**What you need to do**
Wherever a picture appears in the listing, leave it out, and copy the rest exactly.

Start of Recorded information

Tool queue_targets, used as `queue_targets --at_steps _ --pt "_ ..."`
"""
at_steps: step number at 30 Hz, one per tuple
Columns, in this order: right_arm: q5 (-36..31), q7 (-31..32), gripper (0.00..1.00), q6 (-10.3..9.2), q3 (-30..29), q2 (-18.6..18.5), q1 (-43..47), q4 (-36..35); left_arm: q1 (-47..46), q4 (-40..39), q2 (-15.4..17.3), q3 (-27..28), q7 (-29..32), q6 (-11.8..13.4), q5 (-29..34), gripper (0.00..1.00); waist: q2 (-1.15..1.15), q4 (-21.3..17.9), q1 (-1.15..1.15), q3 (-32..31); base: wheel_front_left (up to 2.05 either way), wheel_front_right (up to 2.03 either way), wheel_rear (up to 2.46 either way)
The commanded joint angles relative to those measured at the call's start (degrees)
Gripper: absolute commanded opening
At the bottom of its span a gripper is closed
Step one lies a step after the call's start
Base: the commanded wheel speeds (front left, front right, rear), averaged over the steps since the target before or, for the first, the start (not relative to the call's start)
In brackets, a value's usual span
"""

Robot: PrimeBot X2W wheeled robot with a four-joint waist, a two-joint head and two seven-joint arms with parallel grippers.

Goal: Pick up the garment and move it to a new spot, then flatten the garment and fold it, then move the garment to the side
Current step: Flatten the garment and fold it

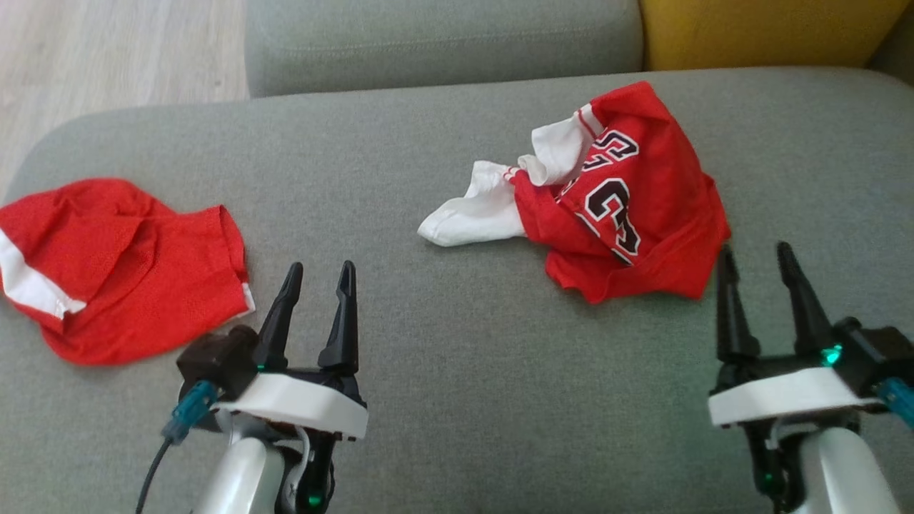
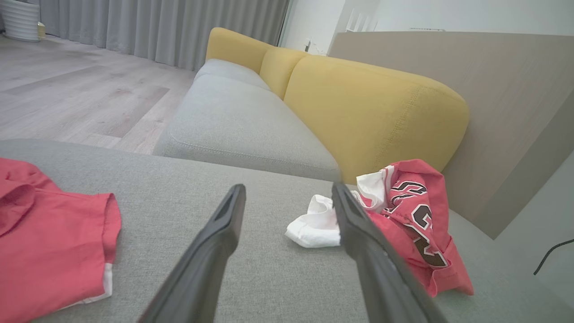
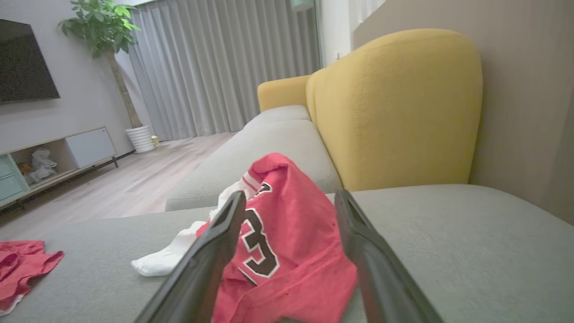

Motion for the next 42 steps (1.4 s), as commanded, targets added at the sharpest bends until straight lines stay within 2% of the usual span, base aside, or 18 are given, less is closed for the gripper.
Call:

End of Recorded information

**Response to the task**
Tool queue_targets, used as `queue_targets --at_steps _ --pt "_ ..."`
"""
at_steps: step number at 30 Hz, one per tuple
Columns, in this order: right_arm: q5 (-36..31), q7 (-31..32), gripper (0.00..1.00), q6 (-10.3..9.2), q3 (-30..29), q2 (-18.6..18.5), q1 (-43..47), q4 (-36..35); left_arm: q1 (-47..46), q4 (-40..39), q2 (-15.4..17.3), q3 (-27..28), q7 (-29..32), q6 (-11.8..13.4), q5 (-29..34), gripper (0.00..1.00); waist: q2 (-1.15..1.15), q4 (-21.3..17.9), q1 (-1.15..1.15), q3 (-32..31); base: wheel_front_left (up to 2.05 either way), wheel_front_right (up to 2.03 either way), wheel_rear (up to 2.46 either way)
The commanded joint angles relative to those measured at the call's start (degrees)
Gripper: absolute commanded opening
At the bottom of its span a gripper is closed
Step one lies a step after the call's start
Base: the commanded wheel speeds (front left, front right, rear), averaged over the steps since the target before or, for the first, the start (not relative to the call's start)
In brackets, a value's usual span
"""

Robot: PrimeBot X2W wheeled robot with a four-joint waist, a two-joint head and two seven-joint arms with parallel grippers.

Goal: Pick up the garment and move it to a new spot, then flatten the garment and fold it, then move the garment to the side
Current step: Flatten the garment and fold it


Motion for the next 42 steps (1.4 s), as commanded, targets added at the sharpest bends until straight lines stay within 2% of the usual span, base aside, or 18 are given, less is closed for the gripper.
Call:

The response is now complete.